Facebook researchers have developed what they declare is the most important computerized speech recognition (ASR) mannequin of its type — a mannequin that realized to grasp phrases in 51 languages after coaching on over 16,000 hours of voice recordings. In a paper revealed on the preprint server Arxiv.org, the coauthors say the system, which comprises round a billion parameters, improves speech recognition efficiency as much as 28.8% on one benchmark in contrast with baselines.
Designing a single mannequin to acknowledge speech in a number of languages is fascinating for a number of causes. It simplifies the backend manufacturing pipeline, for one factor, and research have proven coaching multilingual fashions on related languages can lower general phrase error charge (WER).

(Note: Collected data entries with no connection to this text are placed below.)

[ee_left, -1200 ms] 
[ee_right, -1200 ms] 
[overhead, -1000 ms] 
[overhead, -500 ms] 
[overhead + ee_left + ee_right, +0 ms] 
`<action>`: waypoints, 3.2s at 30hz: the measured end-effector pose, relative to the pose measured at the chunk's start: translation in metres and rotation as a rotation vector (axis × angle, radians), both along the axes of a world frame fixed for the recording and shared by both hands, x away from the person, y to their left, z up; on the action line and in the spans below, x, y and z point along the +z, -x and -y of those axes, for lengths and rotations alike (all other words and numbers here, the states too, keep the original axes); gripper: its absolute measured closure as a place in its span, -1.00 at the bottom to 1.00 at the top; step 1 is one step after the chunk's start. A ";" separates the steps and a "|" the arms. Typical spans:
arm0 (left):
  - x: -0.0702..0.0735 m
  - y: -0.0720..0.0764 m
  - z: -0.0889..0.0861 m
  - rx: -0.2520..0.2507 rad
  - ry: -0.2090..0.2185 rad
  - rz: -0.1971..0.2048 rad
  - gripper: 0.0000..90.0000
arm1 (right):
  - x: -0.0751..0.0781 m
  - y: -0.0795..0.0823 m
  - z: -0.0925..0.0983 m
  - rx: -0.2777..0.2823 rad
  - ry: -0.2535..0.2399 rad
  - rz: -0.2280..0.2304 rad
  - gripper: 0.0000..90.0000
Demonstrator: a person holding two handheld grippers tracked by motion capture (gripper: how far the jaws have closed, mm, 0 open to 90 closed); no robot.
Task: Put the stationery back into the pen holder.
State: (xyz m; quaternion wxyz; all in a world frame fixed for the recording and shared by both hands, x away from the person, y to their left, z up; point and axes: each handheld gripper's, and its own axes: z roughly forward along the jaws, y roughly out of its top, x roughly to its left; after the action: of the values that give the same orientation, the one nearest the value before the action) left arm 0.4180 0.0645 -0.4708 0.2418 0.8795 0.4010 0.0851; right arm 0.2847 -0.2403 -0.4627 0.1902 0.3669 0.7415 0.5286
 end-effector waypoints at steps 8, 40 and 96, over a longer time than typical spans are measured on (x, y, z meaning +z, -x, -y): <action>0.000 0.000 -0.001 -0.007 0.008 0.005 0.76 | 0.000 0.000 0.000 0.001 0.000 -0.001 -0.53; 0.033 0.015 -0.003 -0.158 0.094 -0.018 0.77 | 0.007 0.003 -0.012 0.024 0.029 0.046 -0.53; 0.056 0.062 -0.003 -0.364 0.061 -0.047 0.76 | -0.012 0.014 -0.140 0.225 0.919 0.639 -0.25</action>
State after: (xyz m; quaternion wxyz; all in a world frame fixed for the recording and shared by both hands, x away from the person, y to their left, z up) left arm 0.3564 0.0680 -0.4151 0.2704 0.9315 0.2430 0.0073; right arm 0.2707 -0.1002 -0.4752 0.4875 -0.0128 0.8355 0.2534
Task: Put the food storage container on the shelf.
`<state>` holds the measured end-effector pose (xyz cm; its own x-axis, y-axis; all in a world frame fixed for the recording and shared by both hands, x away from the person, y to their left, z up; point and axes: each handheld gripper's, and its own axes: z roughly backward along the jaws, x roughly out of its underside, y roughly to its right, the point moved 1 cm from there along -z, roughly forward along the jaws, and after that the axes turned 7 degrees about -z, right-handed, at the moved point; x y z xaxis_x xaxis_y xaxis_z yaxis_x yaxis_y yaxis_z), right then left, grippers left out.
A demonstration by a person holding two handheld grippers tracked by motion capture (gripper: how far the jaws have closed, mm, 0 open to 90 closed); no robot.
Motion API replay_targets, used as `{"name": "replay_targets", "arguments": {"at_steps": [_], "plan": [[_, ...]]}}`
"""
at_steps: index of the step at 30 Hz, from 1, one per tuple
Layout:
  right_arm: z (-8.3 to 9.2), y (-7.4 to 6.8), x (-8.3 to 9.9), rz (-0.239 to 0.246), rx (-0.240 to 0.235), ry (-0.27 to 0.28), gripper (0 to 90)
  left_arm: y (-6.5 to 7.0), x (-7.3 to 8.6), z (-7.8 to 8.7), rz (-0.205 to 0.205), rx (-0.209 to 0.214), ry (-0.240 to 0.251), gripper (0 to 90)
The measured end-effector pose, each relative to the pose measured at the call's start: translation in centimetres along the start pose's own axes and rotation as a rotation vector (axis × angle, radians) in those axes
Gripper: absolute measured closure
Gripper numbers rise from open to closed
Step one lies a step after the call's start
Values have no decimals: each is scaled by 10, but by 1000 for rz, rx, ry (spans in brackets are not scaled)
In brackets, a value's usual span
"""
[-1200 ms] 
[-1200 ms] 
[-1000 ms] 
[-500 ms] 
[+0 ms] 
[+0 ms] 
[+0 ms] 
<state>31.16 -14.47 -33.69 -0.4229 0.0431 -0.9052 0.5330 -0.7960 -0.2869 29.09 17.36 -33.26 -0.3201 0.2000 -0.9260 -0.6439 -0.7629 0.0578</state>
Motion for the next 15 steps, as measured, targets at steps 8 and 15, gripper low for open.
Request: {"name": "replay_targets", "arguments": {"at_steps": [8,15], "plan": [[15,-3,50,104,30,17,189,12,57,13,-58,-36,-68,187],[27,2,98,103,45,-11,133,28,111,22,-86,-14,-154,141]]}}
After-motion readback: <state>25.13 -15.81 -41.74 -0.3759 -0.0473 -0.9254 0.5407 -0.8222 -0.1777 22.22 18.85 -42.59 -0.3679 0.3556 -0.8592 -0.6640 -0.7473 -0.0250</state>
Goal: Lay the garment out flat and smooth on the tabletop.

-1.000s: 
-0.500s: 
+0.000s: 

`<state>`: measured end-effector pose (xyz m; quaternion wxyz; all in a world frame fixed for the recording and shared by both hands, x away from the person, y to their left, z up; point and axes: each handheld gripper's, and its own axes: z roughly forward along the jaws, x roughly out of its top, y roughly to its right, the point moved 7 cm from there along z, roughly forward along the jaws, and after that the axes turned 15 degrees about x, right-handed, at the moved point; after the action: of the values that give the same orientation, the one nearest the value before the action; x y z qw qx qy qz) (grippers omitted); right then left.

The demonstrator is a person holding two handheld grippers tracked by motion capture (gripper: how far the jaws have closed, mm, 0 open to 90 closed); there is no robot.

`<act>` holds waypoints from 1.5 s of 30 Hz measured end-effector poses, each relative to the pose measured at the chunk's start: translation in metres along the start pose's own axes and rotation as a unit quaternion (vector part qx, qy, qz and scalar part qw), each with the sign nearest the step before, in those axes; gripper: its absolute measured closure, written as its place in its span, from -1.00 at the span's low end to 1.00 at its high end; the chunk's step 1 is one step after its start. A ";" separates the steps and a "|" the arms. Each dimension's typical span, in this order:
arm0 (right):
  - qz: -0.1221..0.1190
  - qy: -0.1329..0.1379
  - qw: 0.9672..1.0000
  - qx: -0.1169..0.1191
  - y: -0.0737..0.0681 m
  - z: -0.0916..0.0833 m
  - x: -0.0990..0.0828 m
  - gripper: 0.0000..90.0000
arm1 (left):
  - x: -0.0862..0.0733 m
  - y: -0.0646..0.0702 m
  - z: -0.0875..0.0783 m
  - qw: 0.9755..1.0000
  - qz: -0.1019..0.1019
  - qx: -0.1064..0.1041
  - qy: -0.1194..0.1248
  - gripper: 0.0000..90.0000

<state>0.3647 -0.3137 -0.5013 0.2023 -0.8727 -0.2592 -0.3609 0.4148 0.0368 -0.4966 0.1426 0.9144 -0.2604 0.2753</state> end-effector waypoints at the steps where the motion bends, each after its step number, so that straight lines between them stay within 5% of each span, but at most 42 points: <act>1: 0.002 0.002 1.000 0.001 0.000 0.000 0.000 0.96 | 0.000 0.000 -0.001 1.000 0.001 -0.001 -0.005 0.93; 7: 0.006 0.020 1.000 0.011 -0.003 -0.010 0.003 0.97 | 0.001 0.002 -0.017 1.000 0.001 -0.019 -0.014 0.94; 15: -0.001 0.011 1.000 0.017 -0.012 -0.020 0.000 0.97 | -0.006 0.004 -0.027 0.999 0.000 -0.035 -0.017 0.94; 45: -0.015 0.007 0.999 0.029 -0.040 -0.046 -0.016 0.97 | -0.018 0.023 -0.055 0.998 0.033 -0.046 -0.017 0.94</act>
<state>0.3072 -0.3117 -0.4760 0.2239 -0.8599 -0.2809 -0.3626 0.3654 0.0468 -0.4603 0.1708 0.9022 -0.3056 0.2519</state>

Facebook’s mannequin — a so-called joint sequence-to-sequence (Seq2Seq) mannequin — was skilled whereas sharing the parameters from an encoder, decoder, and token set throughout all languages. The encoder maps enter audio sequences to intermediate representations whereas the decoder maps the representations to output textual content, and the token set simplifies the method of working with many languages by sampling sentences at totally different frequencies.
The researchers divided the 51 languages into distinct teams with a distinct decoder for every, after which they chose 10,000 “subword” models because the token set for every particular person language group. Next, they manually mixed a number of the smaller language teams collectively till they ended up with six in whole, which prevented the group sizes from turning into overly skewed by the variety of languages they contained.
The coauthors created a coaching information set from anonymized movies publicly shared by Facebook, which they divided into three classes: high-resource languages consisting of over 600 hours of coaching information (e.g., English, Hindi, French), mid-resource languages with 300 to 500 hours of information (Bengali, Japanese, Russian), and low-resource languages with 100 to 150 hours of information (Norwegian, Swahili, Lithuanian). After transcribing the movies based on sure pointers, they tuned the mannequin’s hyperparameters, or the parameters whose values are used to manage the training course of.
The researchers report that throughout a number of experiments, the best-performing model of their mannequin improved WER by 9.1% on common for high-resource languages, by 12.44% for mid-resource languages, and by 28.76% for low-resource languages. It additionally carried out effectively on low-resource languages it hadn’t seen earlier than, together with Traditional Chinese, Persian, and Telugu.
“To the best of our knowledge, this work is the first one to study multilingual systems at a massive scale,” the Facebook researchers wrote. “We demonstrated that it is possible to train a massive single ASR architecture for 51 various languages, which we found in practice considerably less time-consuming to tune than 51 different monolingual baselines.”
The unveiling of the brand new mannequin comes after Facebook detailed wav2vec 2.0, an improved framework for self-supervised speech recognition. In a paper, researchers claimed wav2vec 2.Zero outperformed the most effective semi-supervised strategies whereas being conceptually less complicated, reaching state-of-the-art outcomes utilizing simply 10 minutes of labeled information and pretraining on 53,000 hours of unlabeled information.